* _Task directions_
What is needed is every line, exactly as given, from the line containing "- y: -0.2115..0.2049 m" through the end of the data below.

* _Data_
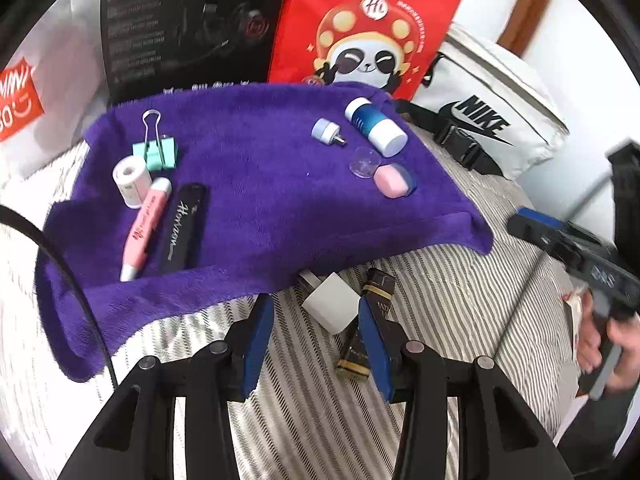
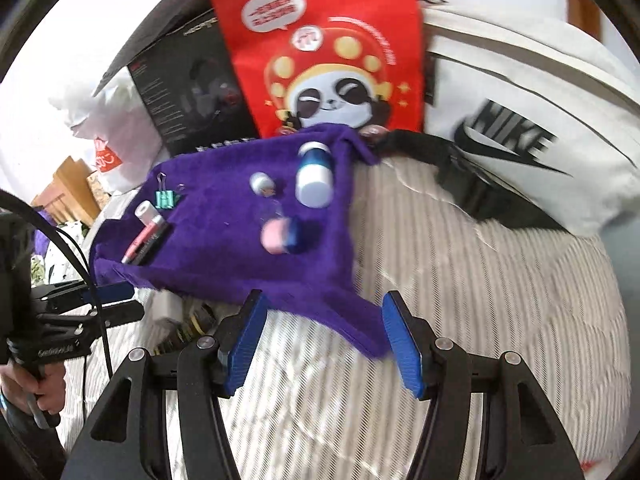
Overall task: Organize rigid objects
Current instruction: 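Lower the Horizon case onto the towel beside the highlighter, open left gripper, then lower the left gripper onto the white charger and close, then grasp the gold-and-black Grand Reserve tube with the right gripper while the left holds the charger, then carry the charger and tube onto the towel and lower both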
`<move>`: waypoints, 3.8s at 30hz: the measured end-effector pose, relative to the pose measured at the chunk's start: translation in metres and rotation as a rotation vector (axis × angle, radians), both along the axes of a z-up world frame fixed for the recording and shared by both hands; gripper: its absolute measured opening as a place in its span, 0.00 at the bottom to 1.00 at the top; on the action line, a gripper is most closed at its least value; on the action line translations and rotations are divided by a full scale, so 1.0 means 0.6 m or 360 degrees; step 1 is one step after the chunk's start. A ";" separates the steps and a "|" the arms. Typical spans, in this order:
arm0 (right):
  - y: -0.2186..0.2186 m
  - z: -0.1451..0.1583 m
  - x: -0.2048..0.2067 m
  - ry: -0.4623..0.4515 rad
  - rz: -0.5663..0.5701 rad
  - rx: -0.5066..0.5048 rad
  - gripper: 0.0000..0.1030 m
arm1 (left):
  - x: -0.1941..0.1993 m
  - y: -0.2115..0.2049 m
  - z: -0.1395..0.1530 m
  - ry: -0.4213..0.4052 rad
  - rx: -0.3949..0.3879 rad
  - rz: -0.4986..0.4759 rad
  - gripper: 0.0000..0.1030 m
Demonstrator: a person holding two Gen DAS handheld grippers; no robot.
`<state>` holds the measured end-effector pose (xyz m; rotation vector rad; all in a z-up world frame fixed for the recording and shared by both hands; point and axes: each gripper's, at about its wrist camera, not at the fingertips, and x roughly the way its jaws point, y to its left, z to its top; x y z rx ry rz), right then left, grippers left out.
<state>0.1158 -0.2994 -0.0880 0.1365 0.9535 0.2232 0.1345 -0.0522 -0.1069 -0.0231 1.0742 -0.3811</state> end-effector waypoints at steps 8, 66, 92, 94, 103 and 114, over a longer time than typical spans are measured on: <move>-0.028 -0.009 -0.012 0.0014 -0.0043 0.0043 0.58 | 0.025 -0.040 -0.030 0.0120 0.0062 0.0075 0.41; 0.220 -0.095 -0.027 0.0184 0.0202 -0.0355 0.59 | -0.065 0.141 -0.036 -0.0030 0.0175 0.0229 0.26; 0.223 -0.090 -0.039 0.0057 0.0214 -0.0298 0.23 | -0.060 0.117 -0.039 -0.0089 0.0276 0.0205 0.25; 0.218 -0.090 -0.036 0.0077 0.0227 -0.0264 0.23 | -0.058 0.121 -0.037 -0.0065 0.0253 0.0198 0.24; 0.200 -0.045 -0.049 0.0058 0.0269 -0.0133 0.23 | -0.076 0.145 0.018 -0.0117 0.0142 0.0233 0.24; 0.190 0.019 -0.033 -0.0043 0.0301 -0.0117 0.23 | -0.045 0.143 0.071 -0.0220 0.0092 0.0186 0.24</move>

* _Task output_
  - y: -0.2115..0.2049 m
  - z: -0.1395..0.1530 m
  - ry: -0.4213..0.4052 rad
  - rx: -0.3949..0.3879 rad
  - rz: -0.4986..0.4759 rad
  - gripper: 0.0000..0.1030 m
Demonstrator: a person holding two Gen DAS handheld grippers; no robot.
`<state>` holds the measured end-effector pose (xyz m; rotation vector rad; all in a z-up world frame fixed for the recording and shared by both hands; point and axes: each gripper's, at about its wrist camera, not at the fingertips, and x roughly the way its jaws point, y to its left, z to its top; x y z rx ry rz), right then left, grippers left out.
<state>0.1158 -0.2994 -0.0880 0.1365 0.9535 0.2232 0.1345 -0.0522 -0.1069 -0.0231 1.0742 -0.3811</state> end-effector waypoints at steps 8, 66, 92, 94, 103 and 114, over a longer time than typical spans are measured on: <move>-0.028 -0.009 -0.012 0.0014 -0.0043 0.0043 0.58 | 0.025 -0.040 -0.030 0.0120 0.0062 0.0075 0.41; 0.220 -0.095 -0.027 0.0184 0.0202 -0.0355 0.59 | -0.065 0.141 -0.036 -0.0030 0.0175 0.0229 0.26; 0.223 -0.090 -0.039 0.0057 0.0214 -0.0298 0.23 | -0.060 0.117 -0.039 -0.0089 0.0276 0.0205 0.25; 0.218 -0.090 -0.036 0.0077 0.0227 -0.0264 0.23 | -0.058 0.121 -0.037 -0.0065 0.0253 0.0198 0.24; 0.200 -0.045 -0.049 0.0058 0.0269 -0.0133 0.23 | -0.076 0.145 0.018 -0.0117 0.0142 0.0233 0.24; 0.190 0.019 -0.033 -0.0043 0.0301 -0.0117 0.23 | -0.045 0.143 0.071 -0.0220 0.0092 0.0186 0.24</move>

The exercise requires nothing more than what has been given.